> Problem requirements
No pictures go into the output, which should consist only of the lines from the first line of the data through the line with "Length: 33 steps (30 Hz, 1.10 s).", copied exactly.

> Dataset section
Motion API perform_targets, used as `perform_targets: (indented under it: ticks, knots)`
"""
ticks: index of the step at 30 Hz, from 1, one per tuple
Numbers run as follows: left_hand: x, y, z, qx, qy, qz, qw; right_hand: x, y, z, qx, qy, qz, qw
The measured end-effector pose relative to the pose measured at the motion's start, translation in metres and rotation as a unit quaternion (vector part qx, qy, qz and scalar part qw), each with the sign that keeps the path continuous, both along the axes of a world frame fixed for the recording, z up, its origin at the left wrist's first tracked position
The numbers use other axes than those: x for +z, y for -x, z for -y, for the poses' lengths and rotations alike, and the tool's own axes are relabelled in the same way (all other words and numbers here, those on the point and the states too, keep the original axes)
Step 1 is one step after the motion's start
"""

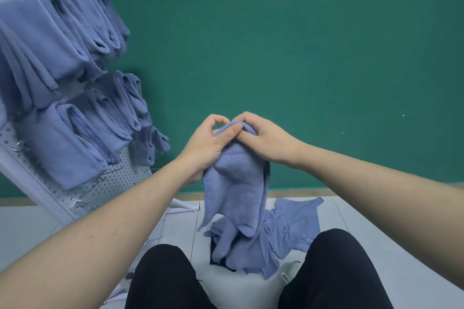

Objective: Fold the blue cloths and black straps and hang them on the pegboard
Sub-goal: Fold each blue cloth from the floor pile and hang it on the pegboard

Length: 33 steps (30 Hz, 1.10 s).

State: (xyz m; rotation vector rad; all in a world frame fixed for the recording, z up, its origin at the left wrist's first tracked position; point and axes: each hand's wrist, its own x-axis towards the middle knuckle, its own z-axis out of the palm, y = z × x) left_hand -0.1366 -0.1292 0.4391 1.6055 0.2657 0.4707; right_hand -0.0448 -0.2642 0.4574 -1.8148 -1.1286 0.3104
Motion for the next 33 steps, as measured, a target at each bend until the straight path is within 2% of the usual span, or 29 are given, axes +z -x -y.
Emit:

> Solution
Motion API perform_targets, used as `perform_targets: (indented under it: ticks, knots)`
"""
ticks: index of the step at 30 Hz, from 1, one per tuple
Numbers run as follows: left_hand: x, y, z, qx, qy, qz, qw; right_hand: x, y, z, qx, qy, qz, qw
The measured end-effector pose relative to the pose measured at the motion's start, translation in metres and rotation as a unit quaternion (vector part qx, qy, qz and scalar part qw), each with the sign that keeps the path continuous, both along the axes of a world frame fixed for the recording, z up, its origin at the left wrist's first tracked position
The numbers use other axes than those: x for +z, y for -x, z for -y, for the poses' lengths and rotations alike, and the tool's own axes are relabelled in the same way (all other words and numbers here, those on the point and the states too, keep the original axes)
Step 1 is one step after the motion's start
"""


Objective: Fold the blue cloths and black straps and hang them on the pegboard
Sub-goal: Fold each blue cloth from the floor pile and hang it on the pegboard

Length: 33 steps (30 Hz, 1.10 s).

The given answer completes the exercise.